→ WHAT THIS TASK INVOLVES:
Write out every record below exactly, so that nothing differs from what is shown.

→ Stored entries:
# # #
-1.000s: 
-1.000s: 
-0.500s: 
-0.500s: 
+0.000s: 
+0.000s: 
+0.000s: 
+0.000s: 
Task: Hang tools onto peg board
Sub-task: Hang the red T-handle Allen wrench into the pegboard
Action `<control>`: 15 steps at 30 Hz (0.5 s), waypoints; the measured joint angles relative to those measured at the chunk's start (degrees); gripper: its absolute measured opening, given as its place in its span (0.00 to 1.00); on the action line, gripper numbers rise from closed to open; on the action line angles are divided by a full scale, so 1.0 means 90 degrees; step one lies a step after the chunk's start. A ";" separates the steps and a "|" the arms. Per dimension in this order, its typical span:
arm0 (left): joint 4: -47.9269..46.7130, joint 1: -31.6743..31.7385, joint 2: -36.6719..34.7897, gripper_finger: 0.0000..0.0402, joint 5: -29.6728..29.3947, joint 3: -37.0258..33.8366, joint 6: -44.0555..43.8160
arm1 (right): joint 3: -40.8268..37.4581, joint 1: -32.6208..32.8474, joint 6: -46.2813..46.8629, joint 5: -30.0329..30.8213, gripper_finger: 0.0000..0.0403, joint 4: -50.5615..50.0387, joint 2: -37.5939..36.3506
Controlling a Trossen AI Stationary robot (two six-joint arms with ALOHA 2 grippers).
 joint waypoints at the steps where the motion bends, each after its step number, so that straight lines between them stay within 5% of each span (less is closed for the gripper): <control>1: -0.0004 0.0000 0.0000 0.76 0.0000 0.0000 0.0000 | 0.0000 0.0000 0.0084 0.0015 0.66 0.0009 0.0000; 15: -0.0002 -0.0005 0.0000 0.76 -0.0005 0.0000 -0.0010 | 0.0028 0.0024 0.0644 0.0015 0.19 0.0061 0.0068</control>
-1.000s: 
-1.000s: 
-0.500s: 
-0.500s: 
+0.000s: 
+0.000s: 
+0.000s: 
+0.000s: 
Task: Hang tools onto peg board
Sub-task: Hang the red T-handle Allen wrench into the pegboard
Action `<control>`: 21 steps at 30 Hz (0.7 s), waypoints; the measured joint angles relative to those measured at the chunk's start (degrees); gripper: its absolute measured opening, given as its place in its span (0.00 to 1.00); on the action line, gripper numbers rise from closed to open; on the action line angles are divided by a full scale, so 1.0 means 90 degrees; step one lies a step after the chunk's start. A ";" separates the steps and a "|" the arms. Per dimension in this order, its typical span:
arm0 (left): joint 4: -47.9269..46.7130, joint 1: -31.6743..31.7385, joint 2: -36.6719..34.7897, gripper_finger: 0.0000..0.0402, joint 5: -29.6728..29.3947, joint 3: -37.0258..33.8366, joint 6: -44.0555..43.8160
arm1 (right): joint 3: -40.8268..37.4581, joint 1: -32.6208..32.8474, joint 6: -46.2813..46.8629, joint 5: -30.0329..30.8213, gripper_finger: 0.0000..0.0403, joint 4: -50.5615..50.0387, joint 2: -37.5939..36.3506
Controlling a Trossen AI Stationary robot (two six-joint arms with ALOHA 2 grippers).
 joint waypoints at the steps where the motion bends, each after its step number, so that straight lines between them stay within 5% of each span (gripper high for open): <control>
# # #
→ ANSWER SPACE:
-1.000s: 
-1.000s: 
-0.500s: 
-0.500s: 
+0.000s: 
+0.000s: 
+0.000s: 
+0.000s: 
Task: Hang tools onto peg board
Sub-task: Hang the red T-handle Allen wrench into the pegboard
Action `<control>`: 15 steps at 30 Hz (0.5 s), waypoints; the measured joint angles relative to those measured at the chunk's start (degrees); gripper: its absolute measured opening, given as its place in its span (0.00 to 1.00); on the action line, gripper numbers rise from closed to open; on the action line angles are divided by a full scale, so 1.0 means 90 degrees; step one lies a step after the chunk's start. A ";" separates the steps and a "|" the arms. Per dimension in this order, its typical span:
arm0 (left): joint 4: -47.9269..46.7130, joint 1: -31.6743..31.7385, joint 2: -36.6719..34.7897, gripper_finger: 0.0000..0.0402, joint 5: -29.6728..29.3947, joint 3: -37.0258..33.8366, joint 6: -44.0555..43.8160
arm1 (right): joint 3: -40.8268..37.4581, joint 1: -32.6208..32.8474, joint 6: -46.2813..46.8629, joint 5: -30.0329..30.8213, gripper_finger: 0.0000..0.0403, joint 4: -50.5615..50.0387, joint 2: -37.5939..36.3506
Controlling a Trossen AI Stationary robot (two six-joint arms with ALOHA 2 grippers).
 joint waypoints at the steps where the motion bends, each after its step number, so that straight lines between them stay within 5% of each span (less is closed for the gripper): <control>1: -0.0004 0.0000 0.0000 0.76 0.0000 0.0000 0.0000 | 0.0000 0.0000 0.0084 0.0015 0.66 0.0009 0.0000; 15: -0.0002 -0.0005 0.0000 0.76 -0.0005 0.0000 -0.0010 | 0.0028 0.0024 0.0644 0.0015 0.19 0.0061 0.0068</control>
-1.000s: 
-1.000s: 
-0.500s: 
-0.500s: 
+0.000s: 
+0.000s: 
+0.000s: 
+0.000s: 
Task: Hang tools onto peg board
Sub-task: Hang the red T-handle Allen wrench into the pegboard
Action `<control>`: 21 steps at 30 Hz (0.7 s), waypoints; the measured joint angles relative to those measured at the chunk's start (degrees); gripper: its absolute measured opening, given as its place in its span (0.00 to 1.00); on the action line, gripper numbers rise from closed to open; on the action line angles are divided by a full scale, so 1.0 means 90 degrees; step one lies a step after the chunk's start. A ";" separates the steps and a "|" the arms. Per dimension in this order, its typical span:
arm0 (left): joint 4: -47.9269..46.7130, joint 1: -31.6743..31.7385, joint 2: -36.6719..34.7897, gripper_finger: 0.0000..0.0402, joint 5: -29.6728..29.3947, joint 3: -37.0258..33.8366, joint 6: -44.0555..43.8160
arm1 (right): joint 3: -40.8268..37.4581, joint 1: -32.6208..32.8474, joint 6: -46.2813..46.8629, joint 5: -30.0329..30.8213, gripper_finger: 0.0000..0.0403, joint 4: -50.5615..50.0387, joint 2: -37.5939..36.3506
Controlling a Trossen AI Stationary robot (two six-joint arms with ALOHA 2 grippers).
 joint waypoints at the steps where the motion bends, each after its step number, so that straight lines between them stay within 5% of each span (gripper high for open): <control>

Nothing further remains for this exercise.